Mind you, that same vocabulary also gives creabeag, “a little woman”, which is near enough to being the same word, and, more interestingly, creamh, wild garlic, and creamh-gáraidh, “leek” and even creamh-mac-fiadh, “harts-tongue; or afparagus” (which looks to me like “garlic, the deer’s son”). You could, sort of, construct a word like creamhach, “garlicky” out of that, and since the mh and bh sounds are as close in Irish as w and v in German, you could make an argument for that being the intended word.
As backup, we can also look at William Shaw’s A Galic and English Dictionary: Containing All the Words in the Scotch and Irish Dialects of the Celtic, that Could be Collected from the Voice, and Old Books and Mss, Volume 1, published in 1780, which has entries for creabhach (“dry brufh-wood”), creabhag (“a twig; a young woman”), creamh and creamh-garaidh for garlic and leek, and creamh-muice-fiadh for the asparagus.
And finally, while I’m digging around in old texts, there is another Scottish tome, The Hereditary Sheriffs of Galloway, Their Forebears and Friends, Their Courts and Customs of their times with notes of the early history, ecclesiastical legends, the Baronage and placenames of the province by Sir Andrew Agnew, Baronet of Lochnaw, from 1893. Man, old book titles.
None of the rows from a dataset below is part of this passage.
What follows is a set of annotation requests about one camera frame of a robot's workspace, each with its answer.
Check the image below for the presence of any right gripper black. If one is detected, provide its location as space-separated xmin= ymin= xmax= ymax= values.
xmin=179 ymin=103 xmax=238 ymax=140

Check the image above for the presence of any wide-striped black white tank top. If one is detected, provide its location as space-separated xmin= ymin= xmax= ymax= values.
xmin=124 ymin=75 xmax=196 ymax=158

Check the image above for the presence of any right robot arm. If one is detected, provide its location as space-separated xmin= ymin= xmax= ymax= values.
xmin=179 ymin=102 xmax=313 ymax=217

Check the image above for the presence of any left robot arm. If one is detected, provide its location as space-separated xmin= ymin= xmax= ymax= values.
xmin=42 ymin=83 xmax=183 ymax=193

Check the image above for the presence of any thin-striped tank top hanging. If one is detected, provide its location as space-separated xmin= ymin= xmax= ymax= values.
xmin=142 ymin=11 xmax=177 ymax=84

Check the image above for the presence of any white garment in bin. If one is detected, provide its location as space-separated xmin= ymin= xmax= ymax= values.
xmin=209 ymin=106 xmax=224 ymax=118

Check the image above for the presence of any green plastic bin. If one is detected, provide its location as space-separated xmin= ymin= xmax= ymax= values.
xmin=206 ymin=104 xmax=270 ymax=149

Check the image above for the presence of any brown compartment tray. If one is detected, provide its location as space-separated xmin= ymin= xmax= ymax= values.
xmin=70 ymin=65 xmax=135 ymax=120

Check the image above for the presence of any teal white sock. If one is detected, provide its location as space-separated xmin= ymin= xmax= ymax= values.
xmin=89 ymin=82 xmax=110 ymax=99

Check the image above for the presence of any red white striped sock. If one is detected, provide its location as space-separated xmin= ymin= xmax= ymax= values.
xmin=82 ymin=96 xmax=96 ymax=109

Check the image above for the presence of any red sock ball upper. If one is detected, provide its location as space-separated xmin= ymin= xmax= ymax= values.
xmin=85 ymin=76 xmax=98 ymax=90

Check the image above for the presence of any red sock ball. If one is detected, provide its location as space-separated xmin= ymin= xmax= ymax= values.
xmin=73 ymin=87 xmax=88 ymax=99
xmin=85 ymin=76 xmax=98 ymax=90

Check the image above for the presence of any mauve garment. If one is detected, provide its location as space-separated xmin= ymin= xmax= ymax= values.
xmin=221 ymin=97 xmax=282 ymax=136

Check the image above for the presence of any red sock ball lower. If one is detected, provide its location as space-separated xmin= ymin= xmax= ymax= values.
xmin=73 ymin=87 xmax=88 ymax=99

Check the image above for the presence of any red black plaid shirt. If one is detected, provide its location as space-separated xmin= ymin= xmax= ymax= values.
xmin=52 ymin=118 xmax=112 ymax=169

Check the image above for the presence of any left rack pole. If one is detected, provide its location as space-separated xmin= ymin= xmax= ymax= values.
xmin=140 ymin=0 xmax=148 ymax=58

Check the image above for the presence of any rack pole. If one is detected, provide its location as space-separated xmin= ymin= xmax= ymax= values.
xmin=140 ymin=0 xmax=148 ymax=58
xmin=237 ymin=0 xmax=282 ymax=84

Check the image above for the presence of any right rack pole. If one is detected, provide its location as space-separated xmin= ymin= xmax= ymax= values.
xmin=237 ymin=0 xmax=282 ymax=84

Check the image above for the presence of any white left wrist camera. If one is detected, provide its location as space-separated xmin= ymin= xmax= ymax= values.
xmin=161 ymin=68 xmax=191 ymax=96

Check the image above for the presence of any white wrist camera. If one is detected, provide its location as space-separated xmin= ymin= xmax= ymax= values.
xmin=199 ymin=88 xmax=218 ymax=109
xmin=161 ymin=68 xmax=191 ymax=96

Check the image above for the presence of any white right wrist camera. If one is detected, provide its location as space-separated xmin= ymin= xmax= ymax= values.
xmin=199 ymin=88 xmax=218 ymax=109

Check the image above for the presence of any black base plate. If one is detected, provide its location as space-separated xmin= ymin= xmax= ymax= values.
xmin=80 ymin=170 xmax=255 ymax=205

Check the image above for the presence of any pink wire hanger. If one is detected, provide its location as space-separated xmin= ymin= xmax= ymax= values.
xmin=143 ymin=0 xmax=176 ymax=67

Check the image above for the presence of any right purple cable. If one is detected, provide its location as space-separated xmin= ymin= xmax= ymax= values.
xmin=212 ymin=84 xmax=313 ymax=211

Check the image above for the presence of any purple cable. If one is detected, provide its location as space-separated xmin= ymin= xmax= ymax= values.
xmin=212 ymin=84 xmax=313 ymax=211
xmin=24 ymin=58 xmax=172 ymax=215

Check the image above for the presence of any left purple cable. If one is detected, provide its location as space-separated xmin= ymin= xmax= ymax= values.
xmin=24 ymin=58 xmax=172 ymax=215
Anyway, this one refers to the word creabhach as meaning “bushy”.
So. I can see where Meyer got his “sprouty” from, although it’s also possible that came from the translation he was familiar with, by a W. M. Hennessy (I haven’t yet tracked down Hennessy’s version, but Meyer is, ah, critical of it). If Preston-Matto was looking at “branches” in the context of “brushwood”, he could have got to “branching”, and rivers branch, so “streaming”. That honestly feels like more of a stretch to me, though. There was a third translation, in 1901, by Rudolf Thurneysen, but that was into German, and I am reluctant to add another language I only sort-of read to the mix. If anyone has the patience to go digging, it’s the last chapter in Sagen aus dem alten Irland.
It’s the creamh, wild garlic, that interests me most here. “Garlicky pottage with purple berries” isn’t just a plausible translation, it also lines up with what we know from lots of other sources about the use of garlic, leeks and onions as foodstuffs in early medieval Ireland.
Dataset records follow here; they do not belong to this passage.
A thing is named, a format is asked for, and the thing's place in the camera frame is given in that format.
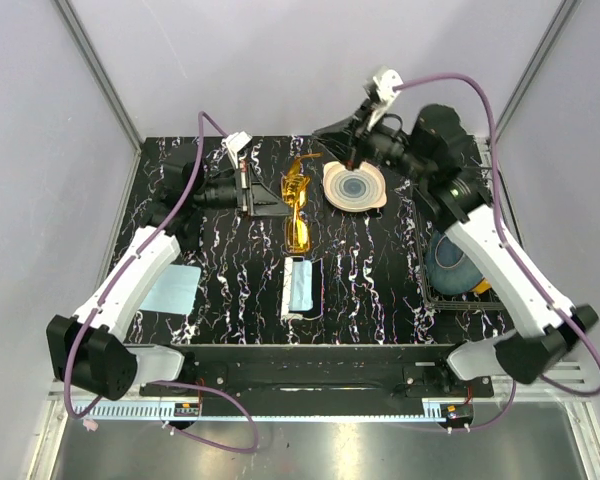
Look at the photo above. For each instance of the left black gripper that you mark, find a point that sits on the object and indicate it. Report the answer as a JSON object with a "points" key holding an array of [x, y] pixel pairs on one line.
{"points": [[259, 200]]}

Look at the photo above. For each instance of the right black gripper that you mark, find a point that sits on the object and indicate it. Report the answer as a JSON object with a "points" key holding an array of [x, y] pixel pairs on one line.
{"points": [[351, 135]]}

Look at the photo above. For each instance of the amber sunglasses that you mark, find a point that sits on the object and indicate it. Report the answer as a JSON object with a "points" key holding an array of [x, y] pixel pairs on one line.
{"points": [[294, 189]]}

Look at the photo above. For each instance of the light blue cleaning cloth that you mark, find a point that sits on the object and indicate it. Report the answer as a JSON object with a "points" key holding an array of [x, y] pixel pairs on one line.
{"points": [[301, 286]]}

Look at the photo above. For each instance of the white geometric glasses case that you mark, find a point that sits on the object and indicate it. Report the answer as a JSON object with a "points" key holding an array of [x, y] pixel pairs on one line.
{"points": [[317, 292]]}

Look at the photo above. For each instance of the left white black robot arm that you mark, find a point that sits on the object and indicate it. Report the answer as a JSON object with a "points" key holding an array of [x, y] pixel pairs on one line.
{"points": [[87, 349]]}

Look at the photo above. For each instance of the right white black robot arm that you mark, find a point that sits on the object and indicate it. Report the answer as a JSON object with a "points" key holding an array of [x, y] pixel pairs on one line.
{"points": [[547, 324]]}

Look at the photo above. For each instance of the beige plate with blue rings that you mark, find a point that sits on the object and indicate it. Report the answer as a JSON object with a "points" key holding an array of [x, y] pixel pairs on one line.
{"points": [[354, 191]]}

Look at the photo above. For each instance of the dark blue bowl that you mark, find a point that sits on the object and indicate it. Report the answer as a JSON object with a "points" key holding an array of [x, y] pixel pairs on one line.
{"points": [[448, 269]]}

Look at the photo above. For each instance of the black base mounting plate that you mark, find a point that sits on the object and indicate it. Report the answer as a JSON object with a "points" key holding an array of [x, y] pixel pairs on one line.
{"points": [[411, 370]]}

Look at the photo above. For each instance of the yellow bowl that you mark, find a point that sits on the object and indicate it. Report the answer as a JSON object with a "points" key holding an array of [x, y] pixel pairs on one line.
{"points": [[482, 287]]}

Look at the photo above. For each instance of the black wire dish rack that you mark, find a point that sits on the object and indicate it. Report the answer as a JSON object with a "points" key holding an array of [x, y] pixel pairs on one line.
{"points": [[473, 190]]}
This doesn’t even start to go into what else is in the pottage, if there should be meat in it, and if so, what kind, which of the available purple berries (blackberries, fraughans, elderberries and possibly sloes) should go in, etc. But it’s still more information than is available for any medieval Irish dish, so I’m going to continue working on it until I can pin down something plausible to reconstruct. I shall keep you posted.
This issue has been brought to you by obscure Irish etymology, UCC’s corpus of Irish texts, pasta in cream sauce, and some thinking concerning hazelnuts, which will probably surface again. Eat well, and I shall write again soon.